Printing processes such as offset lithography use printing plates to transfer an image to paper or other substrates. The plates may be made of metal, plastic, rubber, paper, and other materials. The image is put on the printing plates using photo-mechanical, photo-chemical, or laser engraving processes. The image may be positive or negative. Typically, printing plates are attached to the plate cylinder in the press. Ink is applied to the plate's image area and transferred directly to the paper or to an intermediary cylinder (blanket) and then to the paper. In screen printing, the screen is the equivalent of the printing plate. It can be created manually or photo-chemically and is usually a porous fabric or stainless steel mesh stretched over a frame.
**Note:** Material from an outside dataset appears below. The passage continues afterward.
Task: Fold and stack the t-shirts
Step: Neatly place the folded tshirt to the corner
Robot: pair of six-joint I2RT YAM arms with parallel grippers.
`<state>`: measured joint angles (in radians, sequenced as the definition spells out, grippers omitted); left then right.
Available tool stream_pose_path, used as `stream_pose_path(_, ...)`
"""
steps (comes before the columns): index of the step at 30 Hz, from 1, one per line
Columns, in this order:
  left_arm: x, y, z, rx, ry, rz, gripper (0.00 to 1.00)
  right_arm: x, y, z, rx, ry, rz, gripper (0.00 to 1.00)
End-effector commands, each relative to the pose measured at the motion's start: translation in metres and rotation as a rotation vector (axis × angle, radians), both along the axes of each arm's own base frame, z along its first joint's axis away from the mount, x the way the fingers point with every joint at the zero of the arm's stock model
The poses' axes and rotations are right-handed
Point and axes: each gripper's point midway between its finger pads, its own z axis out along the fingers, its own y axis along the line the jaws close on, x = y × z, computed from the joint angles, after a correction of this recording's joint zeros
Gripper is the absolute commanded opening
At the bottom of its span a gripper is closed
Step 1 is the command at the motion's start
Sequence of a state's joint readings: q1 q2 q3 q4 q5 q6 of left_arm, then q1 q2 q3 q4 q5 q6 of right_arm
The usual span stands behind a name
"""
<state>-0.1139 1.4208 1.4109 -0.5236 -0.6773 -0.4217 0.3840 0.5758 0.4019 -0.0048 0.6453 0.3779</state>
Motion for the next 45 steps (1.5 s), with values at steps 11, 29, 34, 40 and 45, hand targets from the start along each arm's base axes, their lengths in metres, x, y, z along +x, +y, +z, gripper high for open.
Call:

The one-time cost of your printing plate depend on the size of the image we are printing as well as the number of colors we are printing on your bag. A larger image required a larger printing plate. Each color being printed requires its own printing plate to create its portion of your image on the bag. Although the cost of printing plates increases the cost of your first order, it is still well worth it when you see a top quality bag with your company’s brand practically jumping off of the company.

Metal plates are usually more expensive but last longer and have greater accuracy. Paper plates are usually more suitable for shorter runs without close or touching colors that require trapping. Plan your design so that paper plates can be used effectively if you want to save money. Flexible printing means that the image printed on your PP woven bags(also named as PP bags) will always appear in the same position from one item to the next. For example, when you check out at target, the red target logo is in the same place on every bag.

The number of printing plates needed for a job where printing is done on both sides of the sheet of paper is determined not only by the number of colors of ink but also by how the sheets are imposed and fed into the printing press.